_Task statement_
Check each line of the data for "answers", and copy the ones that have it.

_Data excerpts_
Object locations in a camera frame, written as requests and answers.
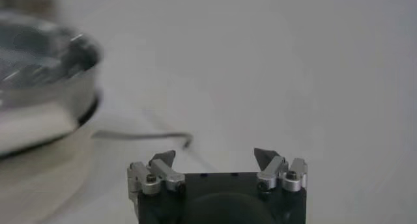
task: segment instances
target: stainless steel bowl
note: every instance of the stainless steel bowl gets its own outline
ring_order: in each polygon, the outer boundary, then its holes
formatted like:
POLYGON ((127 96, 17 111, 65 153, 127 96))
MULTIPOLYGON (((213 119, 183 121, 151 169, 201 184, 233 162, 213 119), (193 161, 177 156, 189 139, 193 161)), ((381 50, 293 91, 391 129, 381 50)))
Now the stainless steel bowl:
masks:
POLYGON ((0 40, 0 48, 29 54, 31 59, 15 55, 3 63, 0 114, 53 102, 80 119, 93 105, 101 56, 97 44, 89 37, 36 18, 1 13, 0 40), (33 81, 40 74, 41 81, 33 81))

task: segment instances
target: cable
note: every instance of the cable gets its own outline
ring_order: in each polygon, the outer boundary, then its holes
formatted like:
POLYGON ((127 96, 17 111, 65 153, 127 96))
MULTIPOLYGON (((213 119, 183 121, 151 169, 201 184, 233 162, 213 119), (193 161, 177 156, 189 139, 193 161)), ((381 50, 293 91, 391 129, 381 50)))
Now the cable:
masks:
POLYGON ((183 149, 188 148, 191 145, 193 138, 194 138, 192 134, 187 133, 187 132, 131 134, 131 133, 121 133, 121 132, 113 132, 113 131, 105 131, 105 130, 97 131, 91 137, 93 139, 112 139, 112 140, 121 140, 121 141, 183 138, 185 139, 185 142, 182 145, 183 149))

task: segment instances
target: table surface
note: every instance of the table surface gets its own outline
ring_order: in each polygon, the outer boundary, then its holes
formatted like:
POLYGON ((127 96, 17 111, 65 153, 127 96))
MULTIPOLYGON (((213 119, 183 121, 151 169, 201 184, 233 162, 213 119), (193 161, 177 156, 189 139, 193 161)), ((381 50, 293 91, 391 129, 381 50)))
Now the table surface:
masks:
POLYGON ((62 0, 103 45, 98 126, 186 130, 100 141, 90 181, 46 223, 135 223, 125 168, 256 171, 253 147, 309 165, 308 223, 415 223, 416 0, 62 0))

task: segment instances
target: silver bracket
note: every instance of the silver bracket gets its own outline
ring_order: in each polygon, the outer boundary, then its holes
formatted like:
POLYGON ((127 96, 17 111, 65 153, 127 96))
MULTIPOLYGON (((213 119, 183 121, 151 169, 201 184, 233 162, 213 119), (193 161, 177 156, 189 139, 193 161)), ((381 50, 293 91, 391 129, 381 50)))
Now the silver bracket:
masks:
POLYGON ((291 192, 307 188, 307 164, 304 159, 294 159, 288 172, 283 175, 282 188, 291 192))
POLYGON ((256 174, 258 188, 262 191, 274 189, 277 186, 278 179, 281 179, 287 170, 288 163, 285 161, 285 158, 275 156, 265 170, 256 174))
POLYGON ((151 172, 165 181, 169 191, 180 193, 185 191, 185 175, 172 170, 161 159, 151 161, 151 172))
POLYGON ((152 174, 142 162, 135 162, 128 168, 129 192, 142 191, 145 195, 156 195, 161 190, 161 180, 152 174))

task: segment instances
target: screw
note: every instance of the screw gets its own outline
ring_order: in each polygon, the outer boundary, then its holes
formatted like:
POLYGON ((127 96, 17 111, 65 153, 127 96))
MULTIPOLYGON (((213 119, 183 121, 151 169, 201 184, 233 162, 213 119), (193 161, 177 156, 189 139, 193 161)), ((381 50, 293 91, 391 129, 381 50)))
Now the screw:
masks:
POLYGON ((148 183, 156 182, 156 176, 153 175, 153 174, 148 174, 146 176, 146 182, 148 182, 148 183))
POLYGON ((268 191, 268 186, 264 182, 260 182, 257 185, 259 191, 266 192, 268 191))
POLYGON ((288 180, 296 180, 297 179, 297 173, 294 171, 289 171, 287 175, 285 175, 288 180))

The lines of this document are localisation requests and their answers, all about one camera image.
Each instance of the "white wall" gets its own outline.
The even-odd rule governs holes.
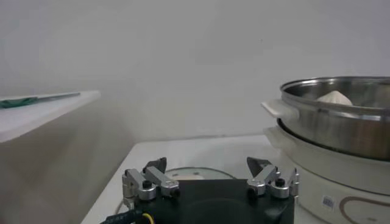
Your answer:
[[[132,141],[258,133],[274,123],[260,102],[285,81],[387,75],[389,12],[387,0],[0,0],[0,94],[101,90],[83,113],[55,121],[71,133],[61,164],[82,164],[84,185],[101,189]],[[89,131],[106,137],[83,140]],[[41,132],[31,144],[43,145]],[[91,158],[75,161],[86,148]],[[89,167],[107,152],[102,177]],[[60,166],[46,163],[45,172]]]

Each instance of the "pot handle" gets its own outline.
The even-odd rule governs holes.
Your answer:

_Result_
Object locations in a camera frame, written as requests and answers.
The lines of this document are localisation requests and their answers, all about one camera image.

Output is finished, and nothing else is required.